Nel 1954 fu ingaggiato dal Torino che mirava a ritornare Grande dopo la Tragedia di Superga del 1949. In 2 stagioni da titolare giocò 65 incontri, mettendo a segno un solo gol. Nel 1956 tornò all'Inter: in una stagione annoverò 27 presenze, l'ultima delle quali fu una sconfitta per 3-2 a Bologna il 9 giugno 1957. L'anno dopo tornò al Torino. Qui, dopo 164 presenze e 7 gol, nel 1964 concluse la carriera da giocatore per intraprendere quella da allenatore. In totale Bearzot disputò 251 partite nella massima serie.
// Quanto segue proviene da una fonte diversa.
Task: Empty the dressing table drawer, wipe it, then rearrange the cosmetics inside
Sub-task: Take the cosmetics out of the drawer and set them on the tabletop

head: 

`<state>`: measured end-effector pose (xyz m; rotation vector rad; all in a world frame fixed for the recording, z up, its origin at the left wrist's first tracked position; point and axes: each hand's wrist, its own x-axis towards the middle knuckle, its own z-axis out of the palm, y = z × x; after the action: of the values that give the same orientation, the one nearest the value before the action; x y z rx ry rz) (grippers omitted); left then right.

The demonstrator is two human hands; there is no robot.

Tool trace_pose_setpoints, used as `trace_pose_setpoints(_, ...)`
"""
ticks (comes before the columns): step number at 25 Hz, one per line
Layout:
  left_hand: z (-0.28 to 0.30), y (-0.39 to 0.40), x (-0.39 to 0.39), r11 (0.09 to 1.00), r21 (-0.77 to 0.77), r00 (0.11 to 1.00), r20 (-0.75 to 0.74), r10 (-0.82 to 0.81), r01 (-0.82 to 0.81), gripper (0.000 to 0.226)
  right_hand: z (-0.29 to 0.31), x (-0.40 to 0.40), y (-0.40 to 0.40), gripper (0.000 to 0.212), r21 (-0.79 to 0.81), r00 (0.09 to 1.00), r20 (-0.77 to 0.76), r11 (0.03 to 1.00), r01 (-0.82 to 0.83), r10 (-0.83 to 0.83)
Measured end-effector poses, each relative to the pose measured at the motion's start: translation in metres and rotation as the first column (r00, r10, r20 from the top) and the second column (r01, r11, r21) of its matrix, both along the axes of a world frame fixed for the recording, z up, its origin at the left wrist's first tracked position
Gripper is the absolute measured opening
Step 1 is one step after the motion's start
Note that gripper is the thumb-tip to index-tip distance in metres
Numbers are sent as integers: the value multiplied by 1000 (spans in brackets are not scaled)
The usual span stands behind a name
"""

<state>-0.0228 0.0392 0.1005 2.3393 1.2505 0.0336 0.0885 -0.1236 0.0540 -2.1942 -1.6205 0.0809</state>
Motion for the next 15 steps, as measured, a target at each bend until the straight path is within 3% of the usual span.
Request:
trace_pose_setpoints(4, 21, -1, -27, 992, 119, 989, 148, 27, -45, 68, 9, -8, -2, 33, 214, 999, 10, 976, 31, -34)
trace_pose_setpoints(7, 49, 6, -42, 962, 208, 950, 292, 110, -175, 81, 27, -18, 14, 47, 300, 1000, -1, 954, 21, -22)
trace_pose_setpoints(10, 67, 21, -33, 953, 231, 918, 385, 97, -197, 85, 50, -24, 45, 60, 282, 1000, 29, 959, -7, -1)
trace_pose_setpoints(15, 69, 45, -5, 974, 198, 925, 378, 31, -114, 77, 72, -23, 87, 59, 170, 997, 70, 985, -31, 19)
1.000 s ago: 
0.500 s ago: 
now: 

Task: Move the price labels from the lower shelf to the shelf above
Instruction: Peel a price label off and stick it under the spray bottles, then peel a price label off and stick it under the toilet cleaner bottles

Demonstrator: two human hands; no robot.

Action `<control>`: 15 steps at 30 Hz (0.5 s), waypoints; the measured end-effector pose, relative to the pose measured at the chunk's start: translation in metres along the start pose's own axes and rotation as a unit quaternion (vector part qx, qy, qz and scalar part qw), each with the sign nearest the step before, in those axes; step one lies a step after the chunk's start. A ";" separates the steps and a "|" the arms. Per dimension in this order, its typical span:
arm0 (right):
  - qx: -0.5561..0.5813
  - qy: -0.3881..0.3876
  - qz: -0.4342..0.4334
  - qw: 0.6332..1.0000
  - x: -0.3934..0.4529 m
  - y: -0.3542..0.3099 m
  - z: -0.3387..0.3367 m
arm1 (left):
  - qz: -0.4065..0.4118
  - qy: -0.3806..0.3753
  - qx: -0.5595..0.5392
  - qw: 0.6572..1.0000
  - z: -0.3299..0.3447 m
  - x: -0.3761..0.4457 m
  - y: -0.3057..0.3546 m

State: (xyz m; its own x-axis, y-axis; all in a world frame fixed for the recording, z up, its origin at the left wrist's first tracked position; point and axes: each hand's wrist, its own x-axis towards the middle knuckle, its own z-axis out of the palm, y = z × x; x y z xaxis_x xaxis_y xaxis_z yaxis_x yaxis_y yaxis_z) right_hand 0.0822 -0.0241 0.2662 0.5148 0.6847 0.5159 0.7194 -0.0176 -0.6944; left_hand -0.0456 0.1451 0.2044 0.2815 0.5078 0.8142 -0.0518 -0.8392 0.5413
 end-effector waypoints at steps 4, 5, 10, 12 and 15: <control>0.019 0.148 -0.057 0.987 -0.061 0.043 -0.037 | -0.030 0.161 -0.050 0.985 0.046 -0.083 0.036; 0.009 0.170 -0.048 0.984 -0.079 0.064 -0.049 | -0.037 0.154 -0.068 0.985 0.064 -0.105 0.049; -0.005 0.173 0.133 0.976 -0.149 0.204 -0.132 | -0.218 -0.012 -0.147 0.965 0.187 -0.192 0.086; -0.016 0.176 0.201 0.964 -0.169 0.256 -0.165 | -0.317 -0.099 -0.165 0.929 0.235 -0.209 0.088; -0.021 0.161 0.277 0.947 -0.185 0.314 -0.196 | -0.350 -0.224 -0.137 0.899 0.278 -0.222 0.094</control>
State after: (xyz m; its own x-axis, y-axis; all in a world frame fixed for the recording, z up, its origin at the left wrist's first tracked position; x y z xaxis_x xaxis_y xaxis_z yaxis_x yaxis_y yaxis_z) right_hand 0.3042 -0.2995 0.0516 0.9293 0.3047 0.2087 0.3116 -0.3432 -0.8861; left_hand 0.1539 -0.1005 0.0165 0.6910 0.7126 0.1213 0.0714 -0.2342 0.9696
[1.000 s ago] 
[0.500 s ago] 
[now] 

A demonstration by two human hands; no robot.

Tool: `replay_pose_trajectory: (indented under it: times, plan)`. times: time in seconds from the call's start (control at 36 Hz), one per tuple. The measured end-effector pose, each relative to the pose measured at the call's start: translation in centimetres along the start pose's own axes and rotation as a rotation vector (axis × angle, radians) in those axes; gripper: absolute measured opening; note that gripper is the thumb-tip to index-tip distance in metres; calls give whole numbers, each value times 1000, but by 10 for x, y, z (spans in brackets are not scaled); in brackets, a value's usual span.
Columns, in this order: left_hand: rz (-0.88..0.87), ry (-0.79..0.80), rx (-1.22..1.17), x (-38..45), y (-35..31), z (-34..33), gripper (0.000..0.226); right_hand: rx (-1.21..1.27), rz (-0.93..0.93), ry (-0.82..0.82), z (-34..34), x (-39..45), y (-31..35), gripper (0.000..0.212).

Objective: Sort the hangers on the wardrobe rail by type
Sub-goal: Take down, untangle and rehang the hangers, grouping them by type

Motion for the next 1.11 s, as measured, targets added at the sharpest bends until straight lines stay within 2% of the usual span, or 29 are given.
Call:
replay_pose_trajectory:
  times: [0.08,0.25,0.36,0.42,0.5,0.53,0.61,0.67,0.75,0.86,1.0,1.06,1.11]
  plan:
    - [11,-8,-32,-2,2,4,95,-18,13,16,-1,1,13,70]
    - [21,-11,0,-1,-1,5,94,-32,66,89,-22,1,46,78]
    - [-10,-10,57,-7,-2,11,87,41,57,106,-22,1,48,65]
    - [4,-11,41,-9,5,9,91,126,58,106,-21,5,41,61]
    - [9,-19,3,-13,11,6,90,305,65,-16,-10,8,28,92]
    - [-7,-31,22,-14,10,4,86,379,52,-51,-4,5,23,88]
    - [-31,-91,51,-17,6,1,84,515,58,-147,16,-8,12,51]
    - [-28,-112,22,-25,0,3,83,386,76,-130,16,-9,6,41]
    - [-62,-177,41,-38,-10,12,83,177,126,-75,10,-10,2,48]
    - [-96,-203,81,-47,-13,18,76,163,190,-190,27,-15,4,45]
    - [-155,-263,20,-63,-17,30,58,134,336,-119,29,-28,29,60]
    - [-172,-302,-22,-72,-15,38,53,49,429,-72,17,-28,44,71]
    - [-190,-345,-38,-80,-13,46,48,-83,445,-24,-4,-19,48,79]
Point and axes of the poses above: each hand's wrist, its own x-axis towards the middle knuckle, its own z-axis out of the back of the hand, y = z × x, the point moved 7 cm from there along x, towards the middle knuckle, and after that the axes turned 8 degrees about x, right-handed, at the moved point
Da calciatore ottenne anche una presenza in Nazionale contro l'Ungheria, dove marcò il grande Puskas, che riuscì a segnare un gol.

Allenatore
Dopo il ritiro dall'attività agonistica, nel 1964 Bearzot iniziò l'apprendistato tecnico sulla panchina del Torino, prima come preparatore dei portieri e poi come assistente di Nereo Rocco, poi di Edmondo Fabbri e, successivamente, nella stagione 1968-1969, divenne allenatore del Prato, in Serie C, in sostituzione di Dino Ballacci da gennaio in poi.
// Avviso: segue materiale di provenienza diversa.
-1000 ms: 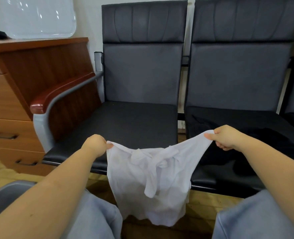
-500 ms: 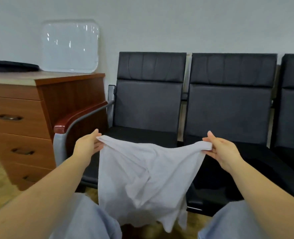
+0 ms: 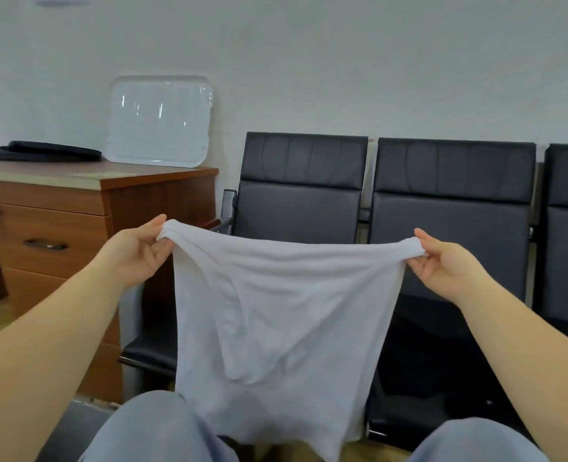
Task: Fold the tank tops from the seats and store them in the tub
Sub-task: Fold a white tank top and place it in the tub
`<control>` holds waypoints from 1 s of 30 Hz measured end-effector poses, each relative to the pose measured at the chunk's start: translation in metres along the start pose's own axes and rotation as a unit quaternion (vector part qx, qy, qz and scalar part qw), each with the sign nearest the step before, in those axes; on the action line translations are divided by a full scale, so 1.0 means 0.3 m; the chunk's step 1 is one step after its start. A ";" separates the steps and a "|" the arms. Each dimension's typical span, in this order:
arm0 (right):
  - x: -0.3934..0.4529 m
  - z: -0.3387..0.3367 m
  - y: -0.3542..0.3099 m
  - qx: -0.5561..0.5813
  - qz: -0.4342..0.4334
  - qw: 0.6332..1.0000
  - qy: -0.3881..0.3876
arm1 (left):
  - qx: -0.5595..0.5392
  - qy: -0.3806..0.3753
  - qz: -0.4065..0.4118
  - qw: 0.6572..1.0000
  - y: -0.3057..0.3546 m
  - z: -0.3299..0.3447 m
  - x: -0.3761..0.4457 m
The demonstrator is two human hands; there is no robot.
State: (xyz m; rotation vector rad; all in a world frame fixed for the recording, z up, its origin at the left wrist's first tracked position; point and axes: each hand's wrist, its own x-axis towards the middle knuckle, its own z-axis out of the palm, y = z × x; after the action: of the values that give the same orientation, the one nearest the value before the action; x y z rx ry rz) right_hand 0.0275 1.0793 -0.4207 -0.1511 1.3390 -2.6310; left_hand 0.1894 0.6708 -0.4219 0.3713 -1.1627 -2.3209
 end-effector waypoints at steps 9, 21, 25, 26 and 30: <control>0.018 0.042 -0.035 0.050 -0.035 0.998 -0.033 | -0.024 -0.059 0.027 0.998 0.046 -0.050 0.017; 0.354 0.012 0.164 -0.022 -0.013 1.000 0.018 | 0.088 0.105 0.020 0.990 -0.142 -0.124 0.343; 0.498 0.008 0.228 -0.064 0.008 0.997 0.041 | 0.100 0.137 0.003 0.986 -0.200 -0.123 0.458; 0.532 0.010 0.242 -0.076 0.012 0.996 0.046 | 0.100 0.141 -0.003 0.985 -0.215 -0.128 0.488; 0.669 0.016 0.301 -0.120 0.024 0.990 0.067 | 0.093 0.160 -0.016 0.983 -0.258 -0.143 0.604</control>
State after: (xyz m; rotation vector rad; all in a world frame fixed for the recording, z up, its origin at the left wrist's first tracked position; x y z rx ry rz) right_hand -0.1571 0.9813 -0.4897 0.0254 1.6792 -2.4714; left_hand 0.0333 0.5803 -0.5121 0.8040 -1.2166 -2.0847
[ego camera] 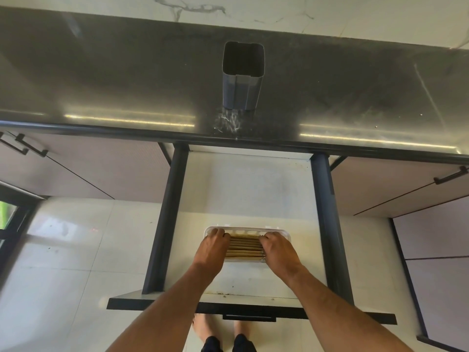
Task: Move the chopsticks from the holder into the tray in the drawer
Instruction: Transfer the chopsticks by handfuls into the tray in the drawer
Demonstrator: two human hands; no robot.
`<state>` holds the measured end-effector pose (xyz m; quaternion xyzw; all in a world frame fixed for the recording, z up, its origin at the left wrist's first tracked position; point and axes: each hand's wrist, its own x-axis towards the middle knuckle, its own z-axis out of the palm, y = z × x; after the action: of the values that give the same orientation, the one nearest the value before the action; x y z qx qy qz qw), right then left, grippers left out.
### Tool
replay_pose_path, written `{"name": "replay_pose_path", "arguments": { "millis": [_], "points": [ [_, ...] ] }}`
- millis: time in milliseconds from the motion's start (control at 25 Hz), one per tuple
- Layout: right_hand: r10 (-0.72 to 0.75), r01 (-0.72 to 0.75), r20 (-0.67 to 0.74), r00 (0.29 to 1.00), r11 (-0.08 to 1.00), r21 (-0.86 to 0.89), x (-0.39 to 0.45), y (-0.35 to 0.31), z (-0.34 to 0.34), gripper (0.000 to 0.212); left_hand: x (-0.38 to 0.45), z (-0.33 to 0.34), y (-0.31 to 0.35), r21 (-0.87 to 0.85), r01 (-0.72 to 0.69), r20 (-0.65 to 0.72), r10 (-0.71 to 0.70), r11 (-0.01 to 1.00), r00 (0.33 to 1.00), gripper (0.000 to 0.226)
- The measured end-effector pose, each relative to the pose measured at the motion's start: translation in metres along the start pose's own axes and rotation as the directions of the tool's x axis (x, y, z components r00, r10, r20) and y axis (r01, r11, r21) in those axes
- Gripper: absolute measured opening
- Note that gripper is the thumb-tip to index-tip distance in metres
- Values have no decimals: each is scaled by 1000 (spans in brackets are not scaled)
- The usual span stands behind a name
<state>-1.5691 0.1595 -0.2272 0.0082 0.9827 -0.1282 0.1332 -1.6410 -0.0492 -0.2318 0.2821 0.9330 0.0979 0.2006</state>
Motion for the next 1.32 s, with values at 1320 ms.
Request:
{"name": "replay_pose_path", "arguments": {
  "millis": [1320],
  "points": [
    [835,-586,83,544,308,749,1,15,0,50,-5,2,0,-768,466,41,-693,438,720,39]
  ]
}}
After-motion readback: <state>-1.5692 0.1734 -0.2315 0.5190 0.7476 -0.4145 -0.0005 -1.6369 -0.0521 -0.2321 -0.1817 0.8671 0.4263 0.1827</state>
In seguito entrò nei quadri federali, inizialmente come allenatore delle giovanili (Under-23 all'epoca), ma presto venne promosso assistente di Ferruccio Valcareggi nella Nazionale maggiore e quindi a vice del suo successore, Fulvio Bernardini Nel 1975, dopo i Mondiali di Germania Ovest del 1974, fu nominato, grazie anche all'intervento di Gigi Peronace, commissario tecnico (condivise la panchina con Fulvio Bernardini fino al 1977), fallendo le qualificazioni al Campionato europeo di calcio 1976. I primi frutti del suo lavoro iniziarono a vedersi nei Mondiali del 1978, che la nazionale di Bearzot terminò al quarto posto, esprimendo il miglior gioco della manifestazione, ma guadagnandosi l'appellativo di "bella incompiuta"; e nell'Europeo del 1980, giocato in Italia, nel quale raggiunse la medesima posizione.
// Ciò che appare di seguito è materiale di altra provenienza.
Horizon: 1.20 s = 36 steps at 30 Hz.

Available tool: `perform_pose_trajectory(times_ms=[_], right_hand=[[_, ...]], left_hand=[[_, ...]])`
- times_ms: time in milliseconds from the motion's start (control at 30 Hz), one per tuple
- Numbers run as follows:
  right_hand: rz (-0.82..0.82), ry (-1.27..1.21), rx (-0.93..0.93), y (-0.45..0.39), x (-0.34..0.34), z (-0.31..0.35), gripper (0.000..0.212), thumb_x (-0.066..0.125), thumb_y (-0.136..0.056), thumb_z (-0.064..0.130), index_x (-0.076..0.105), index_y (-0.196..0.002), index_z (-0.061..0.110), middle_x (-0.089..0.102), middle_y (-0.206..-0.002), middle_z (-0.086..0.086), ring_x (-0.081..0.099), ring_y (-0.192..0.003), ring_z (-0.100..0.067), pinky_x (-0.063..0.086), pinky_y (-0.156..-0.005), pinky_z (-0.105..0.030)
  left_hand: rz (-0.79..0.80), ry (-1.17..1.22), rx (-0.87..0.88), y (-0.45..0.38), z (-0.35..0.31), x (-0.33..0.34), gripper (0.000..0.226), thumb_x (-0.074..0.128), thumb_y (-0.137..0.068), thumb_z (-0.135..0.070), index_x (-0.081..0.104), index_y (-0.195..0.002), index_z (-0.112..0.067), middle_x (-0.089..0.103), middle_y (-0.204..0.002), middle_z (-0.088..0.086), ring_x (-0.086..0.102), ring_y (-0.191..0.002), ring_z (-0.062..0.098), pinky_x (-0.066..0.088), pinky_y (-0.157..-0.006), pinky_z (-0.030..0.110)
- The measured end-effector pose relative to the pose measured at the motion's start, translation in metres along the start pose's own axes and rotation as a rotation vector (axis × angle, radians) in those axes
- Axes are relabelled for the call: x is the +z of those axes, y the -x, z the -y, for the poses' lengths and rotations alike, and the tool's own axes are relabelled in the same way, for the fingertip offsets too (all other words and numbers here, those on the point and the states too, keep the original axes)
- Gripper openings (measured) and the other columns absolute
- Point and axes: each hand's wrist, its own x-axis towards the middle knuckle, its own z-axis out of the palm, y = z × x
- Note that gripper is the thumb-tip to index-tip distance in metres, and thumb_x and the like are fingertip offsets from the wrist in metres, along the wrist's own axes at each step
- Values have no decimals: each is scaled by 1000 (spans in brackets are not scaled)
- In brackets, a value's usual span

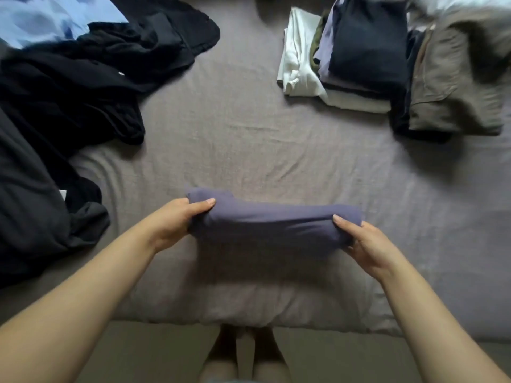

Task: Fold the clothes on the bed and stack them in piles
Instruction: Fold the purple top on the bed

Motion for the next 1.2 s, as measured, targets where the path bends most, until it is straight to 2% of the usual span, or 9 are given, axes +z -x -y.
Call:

Il Mondiale di Spagna nel 1982 non iniziò sotto i migliori auspici. Bearzot fu aspramente criticato dalla stampa per alcune scelte ritenute controverse, come la convocazione di Paolo Rossi reduce dalla squalifica per lo scandalo del Totonero e l'esclusione di Roberto Pruzzo fresco capocannoniere della stagione 1981-1982. I modesti risultati nella prima fase indussero Bearzot e la squadra a introdurre la novità del silenzio stampa. Nella seconda fase la squadra apparve trasformata dalla forza morale del gruppo e da alcuni cambiamenti tattici e di formazione operati da Bearzot, come l'inserimento di Gabriele Oriali e di un giovanissimo Giuseppe Bergomi tra i titolari, e si giovò dell'esplosione di Paolo Rossi. Gli Azzurri sconfissero in successione l'Argentina, il Brasile, la Polonia in semifinale e la Germania Ovest per 3-1 in finale, partite entrate nella storia. La Nazionale italiana di quel Mondiale fu l'unica nella storia del torneo a battere una dopo l'altra le detentrici dei 3 precedenti titoli, ovvero Argentina (campione nel 1978), Germania (1974) e Brasile (1970).